---- Data shown

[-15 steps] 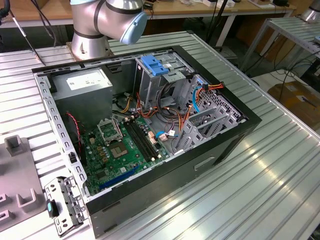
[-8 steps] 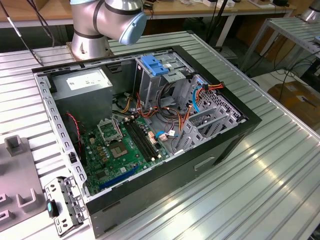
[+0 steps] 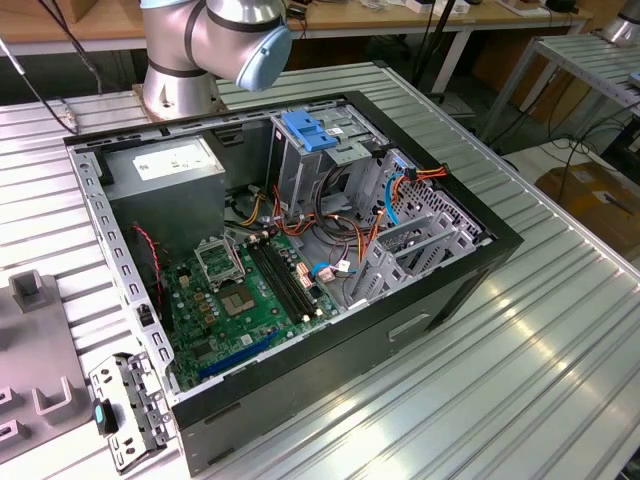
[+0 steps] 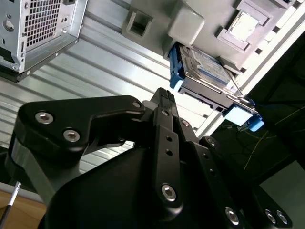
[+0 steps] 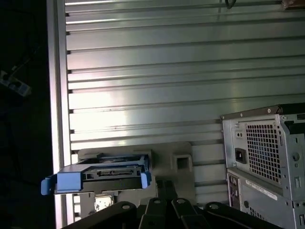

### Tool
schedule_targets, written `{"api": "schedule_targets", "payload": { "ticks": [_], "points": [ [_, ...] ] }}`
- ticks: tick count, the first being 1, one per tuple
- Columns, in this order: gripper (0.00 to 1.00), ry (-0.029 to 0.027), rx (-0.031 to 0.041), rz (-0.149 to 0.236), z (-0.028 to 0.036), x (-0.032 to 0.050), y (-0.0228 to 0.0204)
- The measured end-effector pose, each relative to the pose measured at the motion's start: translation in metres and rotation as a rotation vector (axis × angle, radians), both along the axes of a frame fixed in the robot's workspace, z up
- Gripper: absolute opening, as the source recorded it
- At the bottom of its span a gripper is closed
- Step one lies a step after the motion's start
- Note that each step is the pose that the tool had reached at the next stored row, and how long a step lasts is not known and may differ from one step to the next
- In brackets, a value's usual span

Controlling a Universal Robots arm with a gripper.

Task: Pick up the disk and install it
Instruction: 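Reach for the disk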

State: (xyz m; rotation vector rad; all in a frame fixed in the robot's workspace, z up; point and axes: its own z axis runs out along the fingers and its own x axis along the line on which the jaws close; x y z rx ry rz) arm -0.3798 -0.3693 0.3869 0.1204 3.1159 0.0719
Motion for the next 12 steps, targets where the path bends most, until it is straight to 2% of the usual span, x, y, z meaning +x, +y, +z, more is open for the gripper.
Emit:
{"api": "schedule_targets", "payload": {
  "ticks": [5,7,9,11,12],
  "points": [
    [0.11,0.0000,0.0000,0.000,-0.0001,-0.0185,0.0020],
    [0.11,0.0001,0.0000,0.000,-0.0004,-0.0352,0.0027],
    [0.11,-0.0001,0.0001,0.000,-0.0007,-0.0477,0.0031],
    [0.11,0.0001,0.0000,0.000,-0.0007,-0.0544,0.0035],
    [0.11,-0.0001,0.0000,0.000,-0.0009,-0.0609,0.0038]
  ]
}}
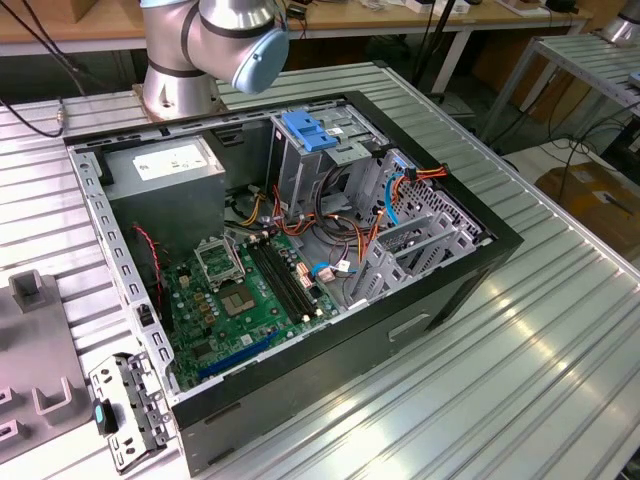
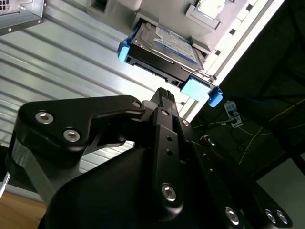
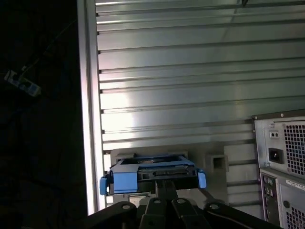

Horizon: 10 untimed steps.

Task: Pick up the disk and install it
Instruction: 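Reach for the disk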

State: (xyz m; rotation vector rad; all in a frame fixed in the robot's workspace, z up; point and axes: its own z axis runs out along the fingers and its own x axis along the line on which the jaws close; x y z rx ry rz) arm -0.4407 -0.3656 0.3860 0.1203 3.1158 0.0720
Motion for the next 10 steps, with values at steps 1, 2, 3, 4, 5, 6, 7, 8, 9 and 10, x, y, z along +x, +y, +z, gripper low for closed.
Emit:
{"api": "schedule_targets", "payload": {
  "ticks": [1,2,3,4,5,6,7,8,9,10],
  "points": [
    [0.11,-0.0001,0.0000,0.000,-0.0001,-0.0028,0.0002],
    [0.11,0.0001,0.0000,0.000,0.0000,-0.0045,0.0004],
    [0.11,0.0001,0.0000,0.000,0.0000,-0.0062,0.0004],
    [0.11,0.0001,-0.0001,0.000,0.0000,-0.0064,0.0004],
    [0.11,0.0001,0.0000,0.000,0.0000,-0.0064,0.0004],
    [0.11,0.0001,0.0000,0.000,0.0000,-0.0066,0.0004],
    [0.11,0.0001,0.0000,0.000,0.0000,-0.0068,0.0004],
    [0.11,0.0001,0.0000,0.000,0.0000,-0.0068,0.0004],
    [0.11,0.0000,0.0000,0.000,0.0000,-0.0068,0.0004],
    [0.11,0.0001,0.0000,0.000,0.0000,-0.0068,0.0004]
  ]
}}
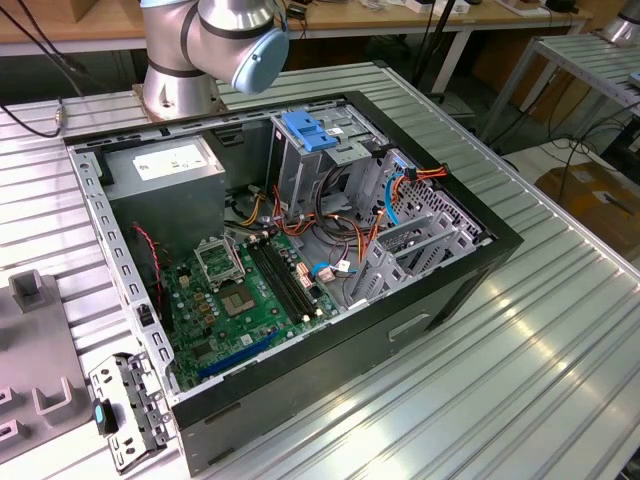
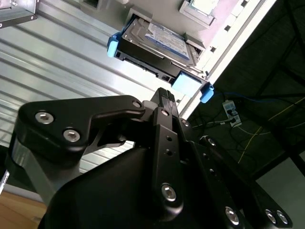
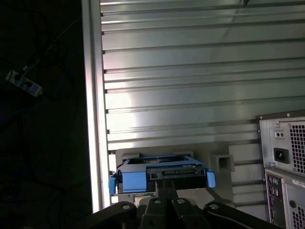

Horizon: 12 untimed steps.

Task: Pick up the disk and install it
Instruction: 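Reach for the disk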

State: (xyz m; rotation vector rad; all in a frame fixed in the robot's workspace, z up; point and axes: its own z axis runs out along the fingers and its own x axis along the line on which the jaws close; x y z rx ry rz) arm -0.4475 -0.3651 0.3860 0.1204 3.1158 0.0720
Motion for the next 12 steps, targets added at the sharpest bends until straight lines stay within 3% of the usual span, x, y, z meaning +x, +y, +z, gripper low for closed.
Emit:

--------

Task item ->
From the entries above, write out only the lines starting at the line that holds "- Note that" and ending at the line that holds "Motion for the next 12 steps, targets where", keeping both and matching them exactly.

Expected output ->
- Note that each step is the pose that the tool had reached at the next stored row, and how long a step lasts is not known and may differ from one step to the next
- In brackets, a value's usual span

Controlling a Universal Robots arm with a gripper.

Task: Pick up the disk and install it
Instruction: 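Reach for the disk
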
State: (xyz m; rotation vector rad; all in a frame fixed in the robot's workspace, z up; point and axes: its own z axis runs out along the fingers and its own x axis along the line on which the jaws close; x y z rx ry rz) arm -0.3798 -0.3693 0.3869 0.1204 3.1159 0.0719
Motion for the next 12 steps, targets where the path bends most, until it is straight to 2% of the usual span, x, y, z meaning +x, +y, +z, more is open for the gripper.

The answer has been written out in full.